Exercise description = All of the data needs to be reproduced with no alterations.

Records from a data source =
□ □ □

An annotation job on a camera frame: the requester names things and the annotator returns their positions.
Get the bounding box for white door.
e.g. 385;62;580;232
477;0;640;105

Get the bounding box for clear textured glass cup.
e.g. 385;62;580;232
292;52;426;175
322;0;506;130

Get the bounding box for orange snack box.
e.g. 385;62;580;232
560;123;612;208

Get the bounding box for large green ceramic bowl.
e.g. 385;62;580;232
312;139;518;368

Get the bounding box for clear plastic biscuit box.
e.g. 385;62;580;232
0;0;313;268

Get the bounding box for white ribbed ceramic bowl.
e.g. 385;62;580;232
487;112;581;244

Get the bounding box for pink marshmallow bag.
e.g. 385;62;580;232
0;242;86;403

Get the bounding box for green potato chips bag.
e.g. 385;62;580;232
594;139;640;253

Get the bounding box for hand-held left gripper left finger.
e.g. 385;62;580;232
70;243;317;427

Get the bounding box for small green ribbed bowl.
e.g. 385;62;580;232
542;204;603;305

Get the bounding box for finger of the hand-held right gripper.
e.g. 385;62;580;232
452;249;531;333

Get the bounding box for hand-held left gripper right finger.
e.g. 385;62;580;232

□ □ □

Final answer =
An annotation job on a camera frame: the requester names things and the annotator returns their positions.
Get the bounding box for white door.
e.g. 385;62;580;232
477;0;640;105

Get the bounding box for clear textured glass cup.
e.g. 385;62;580;232
292;52;426;175
322;0;506;130

Get the bounding box for orange snack box.
e.g. 385;62;580;232
560;123;612;208

Get the bounding box for large green ceramic bowl.
e.g. 385;62;580;232
312;139;518;368

Get the bounding box for clear plastic biscuit box.
e.g. 385;62;580;232
0;0;313;268

Get the bounding box for white ribbed ceramic bowl.
e.g. 385;62;580;232
487;112;581;244

Get the bounding box for pink marshmallow bag.
e.g. 385;62;580;232
0;242;86;403

Get the bounding box for green potato chips bag.
e.g. 385;62;580;232
594;139;640;253

Get the bounding box for hand-held left gripper left finger.
e.g. 385;62;580;232
70;243;317;427

Get the bounding box for small green ribbed bowl.
e.g. 385;62;580;232
542;204;603;305

Get the bounding box for finger of the hand-held right gripper.
e.g. 385;62;580;232
452;249;531;333

Get the bounding box for hand-held left gripper right finger.
e.g. 385;62;580;232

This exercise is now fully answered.